# [WHAT THE TASK REQUIRES]
Leaving nothing out, print each line of the material exactly.

---

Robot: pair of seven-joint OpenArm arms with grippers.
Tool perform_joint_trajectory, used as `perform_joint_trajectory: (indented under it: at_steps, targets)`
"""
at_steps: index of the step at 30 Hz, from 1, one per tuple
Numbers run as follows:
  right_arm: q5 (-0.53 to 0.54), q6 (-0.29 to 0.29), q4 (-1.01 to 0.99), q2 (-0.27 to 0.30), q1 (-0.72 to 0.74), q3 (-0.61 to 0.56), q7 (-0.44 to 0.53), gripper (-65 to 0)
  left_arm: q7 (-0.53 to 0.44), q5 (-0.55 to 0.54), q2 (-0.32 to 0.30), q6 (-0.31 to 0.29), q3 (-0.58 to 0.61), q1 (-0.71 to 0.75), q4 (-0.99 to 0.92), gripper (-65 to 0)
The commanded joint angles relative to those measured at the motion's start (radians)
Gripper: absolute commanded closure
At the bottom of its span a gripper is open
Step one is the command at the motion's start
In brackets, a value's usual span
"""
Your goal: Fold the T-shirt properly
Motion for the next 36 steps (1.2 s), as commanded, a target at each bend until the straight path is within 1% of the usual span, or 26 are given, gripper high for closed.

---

# [YOUR RESPONSE]
Robot: pair of seven-joint OpenArm arms with grippers.
Tool perform_joint_trajectory, used as `perform_joint_trajectory: (indented under it: at_steps, targets)`
"""
at_steps: index of the step at 30 Hz, from 1, one per tuple
Numbers run as follows:
  right_arm: q5 (-0.53 to 0.54), q6 (-0.29 to 0.29), q4 (-1.01 to 0.99), q2 (-0.27 to 0.30), q1 (-0.72 to 0.74), q3 (-0.61 to 0.56), q7 (-0.44 to 0.53), gripper (-65 to 0)
  left_arm: q7 (-0.53 to 0.44), q5 (-0.55 to 0.54), q2 (-0.32 to 0.30), q6 (-0.31 to 0.29), q3 (-0.58 to 0.61), q1 (-0.71 to 0.75), q4 (-0.99 to 0.92), gripper (-65 to 0)
The commanded joint angles relative to those measured at the motion's start (radians)
Gripper: absolute commanded closure
At the bottom of its span a gripper is open
Step one is the command at the motion's start
In brackets, a value's usual span
"""
Your goal: Fold the T-shirt properly
Motion for the next 36 steps (1.2 s), as commanded, a target at each bend until the straight path is within 1% of the usual span, or 26 are given, gripper high for closed.

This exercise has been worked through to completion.